## Assignment
When you write out the material, keep every line exactly as it is.

## Data section
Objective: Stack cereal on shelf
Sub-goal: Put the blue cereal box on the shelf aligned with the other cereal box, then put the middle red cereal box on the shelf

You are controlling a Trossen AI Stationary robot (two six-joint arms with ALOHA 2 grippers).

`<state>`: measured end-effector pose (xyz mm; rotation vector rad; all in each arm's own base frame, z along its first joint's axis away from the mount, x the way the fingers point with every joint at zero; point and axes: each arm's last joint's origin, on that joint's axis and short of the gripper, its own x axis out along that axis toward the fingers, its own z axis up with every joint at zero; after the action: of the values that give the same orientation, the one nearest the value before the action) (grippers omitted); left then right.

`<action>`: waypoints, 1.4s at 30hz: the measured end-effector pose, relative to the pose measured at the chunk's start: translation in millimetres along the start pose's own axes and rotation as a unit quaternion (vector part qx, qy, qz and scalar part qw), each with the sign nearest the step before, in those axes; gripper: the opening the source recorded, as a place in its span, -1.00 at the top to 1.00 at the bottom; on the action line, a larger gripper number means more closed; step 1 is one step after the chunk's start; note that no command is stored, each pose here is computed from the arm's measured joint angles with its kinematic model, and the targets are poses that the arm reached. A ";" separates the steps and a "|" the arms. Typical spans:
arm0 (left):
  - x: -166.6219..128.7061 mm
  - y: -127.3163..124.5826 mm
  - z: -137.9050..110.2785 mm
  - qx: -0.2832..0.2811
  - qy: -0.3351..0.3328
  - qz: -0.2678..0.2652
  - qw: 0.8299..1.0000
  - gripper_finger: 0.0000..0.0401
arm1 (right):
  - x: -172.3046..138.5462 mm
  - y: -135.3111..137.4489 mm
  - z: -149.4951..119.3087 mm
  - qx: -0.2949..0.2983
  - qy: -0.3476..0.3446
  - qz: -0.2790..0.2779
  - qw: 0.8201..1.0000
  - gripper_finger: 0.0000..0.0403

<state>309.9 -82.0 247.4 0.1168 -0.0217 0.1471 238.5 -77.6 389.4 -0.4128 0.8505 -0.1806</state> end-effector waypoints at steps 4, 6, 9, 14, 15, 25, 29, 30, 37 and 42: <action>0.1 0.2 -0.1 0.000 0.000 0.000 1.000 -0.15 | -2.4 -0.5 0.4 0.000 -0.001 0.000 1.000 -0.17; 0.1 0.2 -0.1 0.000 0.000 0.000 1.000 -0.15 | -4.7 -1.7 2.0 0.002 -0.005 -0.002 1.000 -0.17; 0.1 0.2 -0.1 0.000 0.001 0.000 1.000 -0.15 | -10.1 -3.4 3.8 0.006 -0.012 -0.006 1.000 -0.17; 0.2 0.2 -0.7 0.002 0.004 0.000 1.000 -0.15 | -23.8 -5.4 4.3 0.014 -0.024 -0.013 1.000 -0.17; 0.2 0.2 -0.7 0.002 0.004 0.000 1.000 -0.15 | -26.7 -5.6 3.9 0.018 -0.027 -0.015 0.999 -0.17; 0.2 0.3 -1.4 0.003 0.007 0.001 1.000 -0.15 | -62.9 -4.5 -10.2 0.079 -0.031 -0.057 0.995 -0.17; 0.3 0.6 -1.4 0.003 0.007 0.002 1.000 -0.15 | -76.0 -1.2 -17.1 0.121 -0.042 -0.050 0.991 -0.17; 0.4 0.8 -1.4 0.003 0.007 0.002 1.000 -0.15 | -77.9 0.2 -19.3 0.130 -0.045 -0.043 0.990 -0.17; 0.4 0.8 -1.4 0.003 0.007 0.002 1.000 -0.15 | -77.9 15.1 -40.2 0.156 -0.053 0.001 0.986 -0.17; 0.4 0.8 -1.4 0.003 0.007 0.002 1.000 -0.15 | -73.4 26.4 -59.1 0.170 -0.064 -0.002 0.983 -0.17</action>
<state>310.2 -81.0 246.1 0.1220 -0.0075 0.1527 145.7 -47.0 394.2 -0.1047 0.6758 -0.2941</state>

## Task output
Objective: Stack cereal on shelf
Sub-goal: Put the blue cereal box on the shelf aligned with the other cereal box, then put the middle red cereal box on the shelf

You are controlling a Trossen AI Stationary robot (two six-joint arms with ALOHA 2 grippers).

`<state>`: measured end-effector pose (xyz mm; rotation vector rad; all in each arm's own base frame, z along its first joint's axis away from the mount, x the way the fingers point with every joint at zero; point and axes: each arm's last joint's origin, on that joint's axis and short of the gripper, its own x axis out along that axis toward the fingers, its own z axis up with every joint at zero; after the action: of the values that give the same orientation, the one nearest the value before the action) (grippers omitted); left then right.

`<action>`: waypoints, 1.4s at 30hz: the measured end-effector pose, relative to the pose measured at the chunk's start: translation in millimetres along the start pose's own axes and rotation as a unit quaternion (vector part qx, qy, qz and scalar part qw), each with the sign nearest the step before, in those axes; gripper: the opening the source recorded, as a place in its span, -1.00 at the top to 1.00 at the bottom; on the action line, a larger gripper number means more closed; step 1 is one step after the chunk's start; note that no command is stored, each pose here is computed from the arm's measured joint angles with its kinematic model, and the targets are poses that the arm reached. A ";" separates the steps and a "|" the arms. Typical spans:
arm0 (left):
  - x: -166.6219..128.7061 mm
  - y: -127.3163..124.5826 mm
  - z: -137.9050..110.2785 mm
  - qx: -0.2832..0.2811
  - qy: -0.3351..0.3328
  - qz: -0.2678..0.2652
  - qw: 0.8299..1.0000
  - gripper_finger: 0.0000..0.0401
arm1 (right):
  - x: -172.3046..138.5462 mm
  - y: -135.3111..137.4489 mm
  - z: -149.4951..119.3087 mm
  - qx: -0.2949..0.2983
  - qy: -0.3476..0.3446
  - qz: -0.2790..0.2779
  - qw: 0.8201..1.0000
  - gripper_finger: 0.0000..0.0403

<state>309.9 -82.0 247.4 0.1168 -0.0217 0.1471 238.5 -77.6 389.4 -0.4128 0.8505 -0.1806</state> end-effector waypoints at steps 4, 6, 9, 14, 15, 25, 29, 30, 37 and 42: <action>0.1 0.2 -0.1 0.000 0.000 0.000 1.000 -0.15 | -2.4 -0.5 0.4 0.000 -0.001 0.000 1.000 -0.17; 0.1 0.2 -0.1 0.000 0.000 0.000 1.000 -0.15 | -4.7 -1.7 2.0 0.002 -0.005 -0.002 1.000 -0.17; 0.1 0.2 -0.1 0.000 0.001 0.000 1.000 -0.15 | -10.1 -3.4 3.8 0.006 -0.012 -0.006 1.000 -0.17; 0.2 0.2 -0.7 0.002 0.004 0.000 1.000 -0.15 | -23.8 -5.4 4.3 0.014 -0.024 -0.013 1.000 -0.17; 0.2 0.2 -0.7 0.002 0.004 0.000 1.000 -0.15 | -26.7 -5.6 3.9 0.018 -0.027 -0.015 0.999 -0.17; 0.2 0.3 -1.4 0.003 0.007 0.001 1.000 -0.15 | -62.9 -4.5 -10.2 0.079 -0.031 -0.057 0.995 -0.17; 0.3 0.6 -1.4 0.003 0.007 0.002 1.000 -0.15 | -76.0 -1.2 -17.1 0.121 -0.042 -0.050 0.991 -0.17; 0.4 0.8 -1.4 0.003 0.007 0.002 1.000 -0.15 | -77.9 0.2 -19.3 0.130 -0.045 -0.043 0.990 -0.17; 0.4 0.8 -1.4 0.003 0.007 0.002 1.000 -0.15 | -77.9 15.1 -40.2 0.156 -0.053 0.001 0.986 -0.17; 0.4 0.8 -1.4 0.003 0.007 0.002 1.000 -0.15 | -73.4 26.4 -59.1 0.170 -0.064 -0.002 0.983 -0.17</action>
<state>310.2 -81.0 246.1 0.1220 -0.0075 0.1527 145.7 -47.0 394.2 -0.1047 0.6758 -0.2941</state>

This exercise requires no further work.